### [Prompt]
Copy out each line of the material below that holds the string "white".

-- Opening Marker --

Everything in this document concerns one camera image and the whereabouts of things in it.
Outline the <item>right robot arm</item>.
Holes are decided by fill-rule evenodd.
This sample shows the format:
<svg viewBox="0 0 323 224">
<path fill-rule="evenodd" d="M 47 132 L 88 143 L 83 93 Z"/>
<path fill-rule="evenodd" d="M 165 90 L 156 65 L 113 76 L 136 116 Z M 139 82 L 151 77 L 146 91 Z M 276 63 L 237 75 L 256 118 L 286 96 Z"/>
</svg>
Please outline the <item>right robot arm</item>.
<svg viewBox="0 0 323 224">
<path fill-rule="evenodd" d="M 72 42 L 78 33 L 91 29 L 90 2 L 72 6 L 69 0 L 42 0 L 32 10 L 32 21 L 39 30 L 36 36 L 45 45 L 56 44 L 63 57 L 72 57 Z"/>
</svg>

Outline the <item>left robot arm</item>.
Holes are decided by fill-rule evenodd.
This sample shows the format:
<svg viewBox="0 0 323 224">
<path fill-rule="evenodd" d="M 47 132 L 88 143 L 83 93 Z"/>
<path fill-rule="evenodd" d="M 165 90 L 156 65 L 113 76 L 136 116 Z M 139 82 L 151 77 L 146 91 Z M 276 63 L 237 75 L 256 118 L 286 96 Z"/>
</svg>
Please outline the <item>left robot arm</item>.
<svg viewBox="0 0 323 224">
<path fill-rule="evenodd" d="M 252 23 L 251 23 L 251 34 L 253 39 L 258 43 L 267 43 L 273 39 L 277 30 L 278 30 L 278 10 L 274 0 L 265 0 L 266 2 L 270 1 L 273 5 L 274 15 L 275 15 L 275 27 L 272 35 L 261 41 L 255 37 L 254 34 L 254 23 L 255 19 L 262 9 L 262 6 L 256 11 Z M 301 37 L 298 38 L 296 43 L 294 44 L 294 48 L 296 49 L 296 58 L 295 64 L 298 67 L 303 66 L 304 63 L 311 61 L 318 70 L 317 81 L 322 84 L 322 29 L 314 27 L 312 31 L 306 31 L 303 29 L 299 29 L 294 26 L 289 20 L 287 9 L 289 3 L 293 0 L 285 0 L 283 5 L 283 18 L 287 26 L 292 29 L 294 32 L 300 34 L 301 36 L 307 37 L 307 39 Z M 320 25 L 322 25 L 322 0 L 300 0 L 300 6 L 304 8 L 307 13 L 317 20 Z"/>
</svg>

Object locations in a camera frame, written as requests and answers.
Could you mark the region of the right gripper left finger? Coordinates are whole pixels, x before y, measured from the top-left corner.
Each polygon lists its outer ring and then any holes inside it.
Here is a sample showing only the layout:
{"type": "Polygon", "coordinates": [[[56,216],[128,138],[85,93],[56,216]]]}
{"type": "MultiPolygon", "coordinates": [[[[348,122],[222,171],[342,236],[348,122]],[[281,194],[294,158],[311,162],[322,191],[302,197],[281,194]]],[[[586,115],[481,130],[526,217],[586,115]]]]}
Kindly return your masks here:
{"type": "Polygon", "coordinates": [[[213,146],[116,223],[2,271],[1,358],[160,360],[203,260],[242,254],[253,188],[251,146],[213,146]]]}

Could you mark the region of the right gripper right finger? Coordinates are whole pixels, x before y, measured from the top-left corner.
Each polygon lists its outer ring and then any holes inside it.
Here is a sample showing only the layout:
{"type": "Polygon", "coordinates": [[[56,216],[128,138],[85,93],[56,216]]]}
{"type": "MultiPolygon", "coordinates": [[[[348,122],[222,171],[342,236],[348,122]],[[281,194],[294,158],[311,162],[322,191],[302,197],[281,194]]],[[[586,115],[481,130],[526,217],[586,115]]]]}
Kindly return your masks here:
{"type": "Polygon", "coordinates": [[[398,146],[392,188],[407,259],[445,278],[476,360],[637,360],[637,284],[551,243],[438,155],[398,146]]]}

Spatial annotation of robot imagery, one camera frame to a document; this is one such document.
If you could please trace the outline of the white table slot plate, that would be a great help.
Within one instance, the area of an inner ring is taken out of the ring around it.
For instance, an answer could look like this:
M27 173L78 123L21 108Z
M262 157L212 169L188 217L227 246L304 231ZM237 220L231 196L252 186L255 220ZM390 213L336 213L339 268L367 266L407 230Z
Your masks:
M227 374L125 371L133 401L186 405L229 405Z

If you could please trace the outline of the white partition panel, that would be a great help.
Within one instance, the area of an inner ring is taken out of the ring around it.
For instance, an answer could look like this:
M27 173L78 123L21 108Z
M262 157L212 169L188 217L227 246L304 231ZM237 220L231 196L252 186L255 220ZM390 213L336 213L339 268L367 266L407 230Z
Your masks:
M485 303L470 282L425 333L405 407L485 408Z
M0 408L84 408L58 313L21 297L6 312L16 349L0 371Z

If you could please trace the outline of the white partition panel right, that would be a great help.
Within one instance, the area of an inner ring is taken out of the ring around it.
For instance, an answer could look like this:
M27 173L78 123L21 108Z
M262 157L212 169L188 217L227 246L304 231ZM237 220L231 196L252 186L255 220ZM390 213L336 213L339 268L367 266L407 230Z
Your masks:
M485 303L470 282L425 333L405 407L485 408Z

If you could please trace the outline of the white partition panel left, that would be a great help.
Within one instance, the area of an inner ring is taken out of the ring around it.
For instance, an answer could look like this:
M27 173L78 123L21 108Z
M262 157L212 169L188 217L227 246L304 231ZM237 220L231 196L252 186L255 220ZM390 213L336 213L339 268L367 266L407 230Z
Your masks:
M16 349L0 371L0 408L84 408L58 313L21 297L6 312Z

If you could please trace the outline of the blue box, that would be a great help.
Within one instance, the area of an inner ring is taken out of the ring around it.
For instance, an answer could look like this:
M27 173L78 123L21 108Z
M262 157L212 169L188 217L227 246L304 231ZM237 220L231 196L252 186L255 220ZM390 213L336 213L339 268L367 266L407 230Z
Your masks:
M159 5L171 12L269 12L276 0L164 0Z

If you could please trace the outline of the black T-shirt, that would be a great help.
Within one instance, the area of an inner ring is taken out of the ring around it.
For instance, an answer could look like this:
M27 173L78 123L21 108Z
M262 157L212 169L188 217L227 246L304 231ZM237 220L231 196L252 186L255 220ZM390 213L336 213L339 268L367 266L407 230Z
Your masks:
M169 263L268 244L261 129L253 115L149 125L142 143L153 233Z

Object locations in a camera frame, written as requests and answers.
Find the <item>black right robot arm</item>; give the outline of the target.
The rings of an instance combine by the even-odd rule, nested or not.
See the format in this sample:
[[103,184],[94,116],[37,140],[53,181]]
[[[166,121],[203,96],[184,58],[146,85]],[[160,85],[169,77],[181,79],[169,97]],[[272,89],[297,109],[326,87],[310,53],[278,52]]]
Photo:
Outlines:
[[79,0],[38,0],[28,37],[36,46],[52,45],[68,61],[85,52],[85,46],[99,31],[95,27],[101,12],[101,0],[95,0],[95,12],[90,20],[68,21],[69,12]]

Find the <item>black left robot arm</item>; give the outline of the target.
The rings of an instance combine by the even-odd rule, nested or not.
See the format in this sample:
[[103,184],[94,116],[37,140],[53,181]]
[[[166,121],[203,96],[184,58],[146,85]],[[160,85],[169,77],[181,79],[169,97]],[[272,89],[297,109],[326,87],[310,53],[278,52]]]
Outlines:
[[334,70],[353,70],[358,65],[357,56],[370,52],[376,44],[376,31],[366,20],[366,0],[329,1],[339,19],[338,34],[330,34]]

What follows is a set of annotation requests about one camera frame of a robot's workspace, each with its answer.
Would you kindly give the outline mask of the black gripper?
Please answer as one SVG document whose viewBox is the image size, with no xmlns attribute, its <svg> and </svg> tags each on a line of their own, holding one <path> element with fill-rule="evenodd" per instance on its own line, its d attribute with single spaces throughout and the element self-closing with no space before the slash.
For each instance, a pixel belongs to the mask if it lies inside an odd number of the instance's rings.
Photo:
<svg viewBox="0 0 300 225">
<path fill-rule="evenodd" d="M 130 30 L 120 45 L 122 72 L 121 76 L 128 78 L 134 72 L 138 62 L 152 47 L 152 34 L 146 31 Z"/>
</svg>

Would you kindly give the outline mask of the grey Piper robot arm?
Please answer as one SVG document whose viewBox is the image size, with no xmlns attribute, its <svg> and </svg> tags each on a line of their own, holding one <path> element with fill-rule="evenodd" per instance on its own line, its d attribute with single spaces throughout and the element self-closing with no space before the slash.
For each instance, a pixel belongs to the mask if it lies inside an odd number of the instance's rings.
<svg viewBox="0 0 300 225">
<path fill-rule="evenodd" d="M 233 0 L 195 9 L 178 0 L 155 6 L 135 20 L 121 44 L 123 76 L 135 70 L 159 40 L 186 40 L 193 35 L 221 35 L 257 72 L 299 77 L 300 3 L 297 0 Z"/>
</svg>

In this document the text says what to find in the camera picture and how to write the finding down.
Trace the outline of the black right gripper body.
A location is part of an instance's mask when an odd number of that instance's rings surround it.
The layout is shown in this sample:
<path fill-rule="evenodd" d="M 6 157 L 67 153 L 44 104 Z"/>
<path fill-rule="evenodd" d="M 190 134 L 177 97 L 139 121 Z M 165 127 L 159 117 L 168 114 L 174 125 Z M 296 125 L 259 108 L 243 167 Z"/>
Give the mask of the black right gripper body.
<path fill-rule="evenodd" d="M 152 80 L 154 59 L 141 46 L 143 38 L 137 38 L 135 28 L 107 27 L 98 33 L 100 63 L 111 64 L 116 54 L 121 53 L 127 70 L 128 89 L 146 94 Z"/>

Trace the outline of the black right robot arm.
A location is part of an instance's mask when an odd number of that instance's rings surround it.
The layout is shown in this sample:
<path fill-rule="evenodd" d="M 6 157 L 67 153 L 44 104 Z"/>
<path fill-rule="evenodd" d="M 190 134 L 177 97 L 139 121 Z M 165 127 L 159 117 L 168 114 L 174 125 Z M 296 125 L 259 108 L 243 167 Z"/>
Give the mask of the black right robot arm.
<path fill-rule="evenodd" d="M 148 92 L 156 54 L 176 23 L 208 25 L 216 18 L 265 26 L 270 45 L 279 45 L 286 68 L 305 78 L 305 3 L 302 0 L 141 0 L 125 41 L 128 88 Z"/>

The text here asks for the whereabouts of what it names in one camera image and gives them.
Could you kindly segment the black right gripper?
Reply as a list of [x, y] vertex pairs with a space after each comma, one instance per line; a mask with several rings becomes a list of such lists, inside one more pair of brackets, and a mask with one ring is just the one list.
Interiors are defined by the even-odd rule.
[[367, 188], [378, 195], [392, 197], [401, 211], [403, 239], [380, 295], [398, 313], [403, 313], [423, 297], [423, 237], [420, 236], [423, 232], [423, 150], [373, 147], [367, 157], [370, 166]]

-- Closing Marker --

### [Written response]
If you could please trace the outline of the white table slot plate, that would be a great help.
If you could please trace the outline of the white partition panel, that would be a great help.
If you could please trace the outline of the white partition panel right, that would be a great help.
If you could please trace the outline of the white partition panel left, that would be a great help.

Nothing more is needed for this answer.